Another advantage of LVIS stents is the capability of delivery through smaller caliber microcatheters. With the standard LVIS stent, a 0.021-in. microcatheter can be used (0.017 in. with LVIS Jr.). This feature facilitates microcatheter navigation (in stent delivery) and accurate stent placement, as shown in our series. The LVIS Jr. is even compatible with the coaxial double lumen balloon catheter system (e.g., Scepter C™, Microvention) [6].
The LVIS stent is well-visualized throughout its course, owing to dual radiopaque helical strands (a triad in LVIS Jr.). Four distal markers (three in LVIS Jr.) are evenly spaced about the device circumference, whereas its four proximal markers are paired. Stability of the stent after deployment is excellent as well. Procedural stent migration never occurred, although incomplete expansion of the stent was evident in five of our patients. In each instance, a higher profile LVIS stent was deployed in ICA, extending through carotid siphon and genu of cavernous ICA. No complications resulted, but the following hazards are possible: (1) delayed thromboembolism due to stent flotation, (2) unprotected coil by floating of stent in aneurysm neck (aneurysmal neck escaped or was overridden by the floating segment in our patients), (3) unfavorable effect in terms of post-procedural endothelization and flow diversion, or (4) access difficulty of re-embolization in instances of major recanalization. Our results suggest that the stent may fold or twist within a tortuous and complex carotid siphon, without full flaring of the braided closed-cell structure. According to Valdivia y Alvarado et al. [17], wire-braided stents have two major mechanical drawbacks: (1) inward crimping of distal and proximal ends of the stents (“fish mouth” or “tulip” phenomenon) during stepwise bending and (2) flattening of the midsection at a curvature, which compromises the stent radius. Although the precise means of incomplete expansion observed in our patients remains elusive, we likewise contend that inherent characteristics of the braided-stent are responsible. It is notable that all such events involved in standard LVIS deployed through long segments of tortuous and large-sized arteries. Thus, caution advised in this context.

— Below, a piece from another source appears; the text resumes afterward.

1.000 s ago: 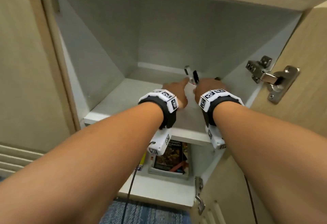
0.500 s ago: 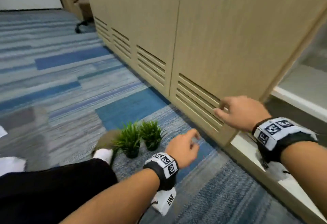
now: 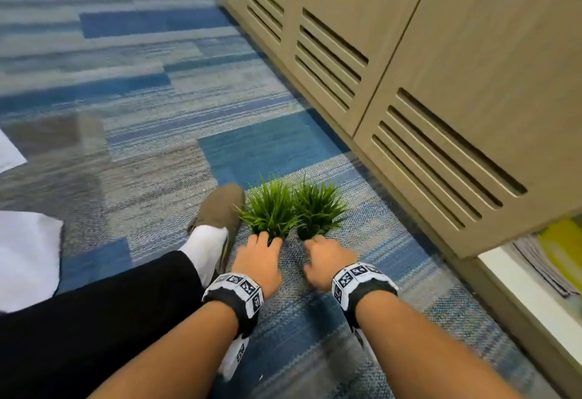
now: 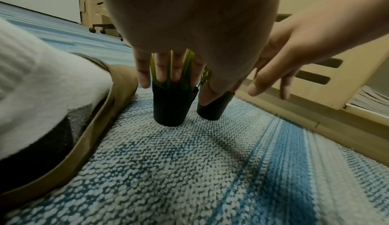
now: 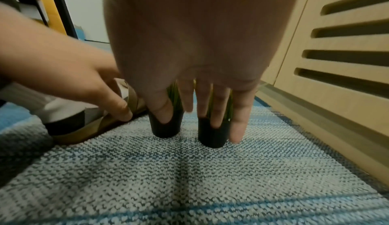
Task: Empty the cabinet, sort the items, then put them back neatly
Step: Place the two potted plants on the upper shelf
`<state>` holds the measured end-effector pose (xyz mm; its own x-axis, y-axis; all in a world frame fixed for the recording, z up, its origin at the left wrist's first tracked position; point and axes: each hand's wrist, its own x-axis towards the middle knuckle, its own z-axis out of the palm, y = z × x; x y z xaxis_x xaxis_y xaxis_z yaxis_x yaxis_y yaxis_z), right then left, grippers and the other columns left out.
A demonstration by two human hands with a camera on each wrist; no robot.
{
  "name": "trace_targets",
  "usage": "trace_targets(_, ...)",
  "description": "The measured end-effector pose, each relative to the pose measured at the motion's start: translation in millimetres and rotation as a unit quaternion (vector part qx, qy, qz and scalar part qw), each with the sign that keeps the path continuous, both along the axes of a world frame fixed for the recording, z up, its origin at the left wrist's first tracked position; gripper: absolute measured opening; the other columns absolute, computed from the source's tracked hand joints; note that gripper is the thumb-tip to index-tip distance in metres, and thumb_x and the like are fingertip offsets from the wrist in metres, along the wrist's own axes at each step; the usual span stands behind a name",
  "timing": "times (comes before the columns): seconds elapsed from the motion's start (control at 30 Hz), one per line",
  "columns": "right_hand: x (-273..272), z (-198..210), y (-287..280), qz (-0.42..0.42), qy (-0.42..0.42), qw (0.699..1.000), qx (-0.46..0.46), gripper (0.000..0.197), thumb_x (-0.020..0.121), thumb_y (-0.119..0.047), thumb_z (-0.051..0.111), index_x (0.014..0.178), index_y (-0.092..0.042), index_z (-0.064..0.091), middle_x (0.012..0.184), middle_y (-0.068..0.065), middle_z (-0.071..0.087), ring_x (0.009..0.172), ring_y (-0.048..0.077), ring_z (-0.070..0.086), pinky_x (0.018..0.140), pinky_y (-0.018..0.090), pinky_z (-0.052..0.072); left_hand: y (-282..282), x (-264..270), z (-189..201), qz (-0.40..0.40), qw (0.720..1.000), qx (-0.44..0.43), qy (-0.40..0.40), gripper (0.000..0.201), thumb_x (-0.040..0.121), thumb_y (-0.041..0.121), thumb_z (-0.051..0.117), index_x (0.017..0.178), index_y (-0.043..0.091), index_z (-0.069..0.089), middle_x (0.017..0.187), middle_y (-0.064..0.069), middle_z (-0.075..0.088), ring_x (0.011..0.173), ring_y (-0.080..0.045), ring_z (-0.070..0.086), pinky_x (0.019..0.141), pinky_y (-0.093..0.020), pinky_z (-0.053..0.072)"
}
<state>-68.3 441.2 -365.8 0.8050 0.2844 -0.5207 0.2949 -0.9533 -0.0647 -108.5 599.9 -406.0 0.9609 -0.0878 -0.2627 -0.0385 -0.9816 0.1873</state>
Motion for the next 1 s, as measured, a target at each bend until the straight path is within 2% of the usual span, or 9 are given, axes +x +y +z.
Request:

It is well-known that stent placement across bifurcation aneurysms leads to significant biphasic angular remodeling [18]. Progressive stent-induced angular remodeling has the potential to alter peri-aneurysmal hemodynamics, independent of the flow-diverting properties of stent struts, thereby shifting the balance of hemodynamic forces in favor of progressive aneurysmal occlusion [19]. In our series, the angular change in bifurcation aneurysms after LVIS stent deployment was remarkable (mean, 35.1° ± 19.0°), exceeding that of the Enterprise stent at our institution (mean, 27.8° ± 18.5°) [11].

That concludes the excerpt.